• **EXERCISE**: A verbatim copy of the full data, with no pictures, is the expected answer.

• **ENTRIES SUPPLIED**:
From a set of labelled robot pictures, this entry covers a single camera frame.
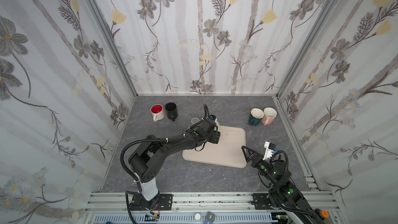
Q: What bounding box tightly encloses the black mug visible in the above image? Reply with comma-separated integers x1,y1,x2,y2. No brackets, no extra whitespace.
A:
165,102,178,122

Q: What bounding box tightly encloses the dark green mug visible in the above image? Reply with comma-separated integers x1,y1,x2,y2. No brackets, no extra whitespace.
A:
248,108,264,127

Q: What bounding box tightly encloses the pink mug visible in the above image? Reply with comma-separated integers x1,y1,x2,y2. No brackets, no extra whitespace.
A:
261,107,277,125

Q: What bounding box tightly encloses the white mug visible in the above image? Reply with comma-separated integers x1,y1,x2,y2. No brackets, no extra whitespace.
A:
150,104,165,122

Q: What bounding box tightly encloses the light green mug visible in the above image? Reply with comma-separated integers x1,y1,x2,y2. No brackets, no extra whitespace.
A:
215,121,220,131

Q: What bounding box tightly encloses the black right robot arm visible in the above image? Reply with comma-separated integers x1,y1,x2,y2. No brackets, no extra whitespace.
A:
241,146,330,224

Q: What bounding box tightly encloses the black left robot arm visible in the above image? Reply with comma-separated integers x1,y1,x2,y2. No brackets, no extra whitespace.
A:
120,104,221,211

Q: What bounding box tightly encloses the grey mug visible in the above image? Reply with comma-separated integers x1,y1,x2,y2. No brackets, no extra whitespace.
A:
191,117,200,124

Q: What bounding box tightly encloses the beige plastic tray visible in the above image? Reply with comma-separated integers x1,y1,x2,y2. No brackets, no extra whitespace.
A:
182,126,247,169

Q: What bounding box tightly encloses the orange capped button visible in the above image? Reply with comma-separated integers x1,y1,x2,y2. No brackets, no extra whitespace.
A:
315,208,330,221

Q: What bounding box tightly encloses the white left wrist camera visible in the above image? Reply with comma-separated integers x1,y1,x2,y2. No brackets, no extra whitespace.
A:
209,115,218,124

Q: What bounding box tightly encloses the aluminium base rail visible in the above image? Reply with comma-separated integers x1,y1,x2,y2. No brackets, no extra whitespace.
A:
80,174,347,224

• **OUTPUT FOR THIS EXERCISE**:
From a set of labelled robot pictures, this entry covers a single camera frame.
Q: What bounding box tightly encloses the black mug visible in the above image? Reply with comma-separated integers x1,y1,x2,y2. No brackets, no extra whitespace.
A:
165,102,178,122

Q: What bounding box tightly encloses the dark green mug visible in the above image? Reply with comma-separated integers x1,y1,x2,y2. No brackets, no extra whitespace.
A:
248,108,264,127

Q: What bounding box tightly encloses the pink mug visible in the above image? Reply with comma-separated integers x1,y1,x2,y2. No brackets, no extra whitespace.
A:
261,107,277,125

Q: What bounding box tightly encloses the white mug visible in the above image? Reply with comma-separated integers x1,y1,x2,y2. No brackets, no extra whitespace.
A:
150,104,165,122

Q: What bounding box tightly encloses the light green mug visible in the above image? Reply with comma-separated integers x1,y1,x2,y2. No brackets, no extra whitespace.
A:
215,121,220,131

Q: What bounding box tightly encloses the black right robot arm visible in the above image? Reply with comma-separated integers x1,y1,x2,y2. No brackets, no extra whitespace.
A:
241,146,330,224

Q: What bounding box tightly encloses the black left robot arm visible in the above image? Reply with comma-separated integers x1,y1,x2,y2. No brackets, no extra whitespace.
A:
120,104,221,211

Q: What bounding box tightly encloses the grey mug visible in the above image? Reply with comma-separated integers x1,y1,x2,y2. No brackets, no extra whitespace.
A:
191,117,200,124

Q: What bounding box tightly encloses the beige plastic tray visible in the above image? Reply with comma-separated integers x1,y1,x2,y2. No brackets, no extra whitespace.
A:
182,126,247,169

Q: What bounding box tightly encloses the orange capped button visible in the above image? Reply with comma-separated integers x1,y1,x2,y2. No brackets, no extra whitespace.
A:
315,208,330,221

Q: What bounding box tightly encloses the white left wrist camera visible in the above image? Reply with comma-separated integers x1,y1,x2,y2. No brackets, no extra whitespace.
A:
209,115,218,124

Q: What bounding box tightly encloses the aluminium base rail visible in the above image? Reply with comma-separated integers x1,y1,x2,y2. No brackets, no extra whitespace.
A:
80,174,347,224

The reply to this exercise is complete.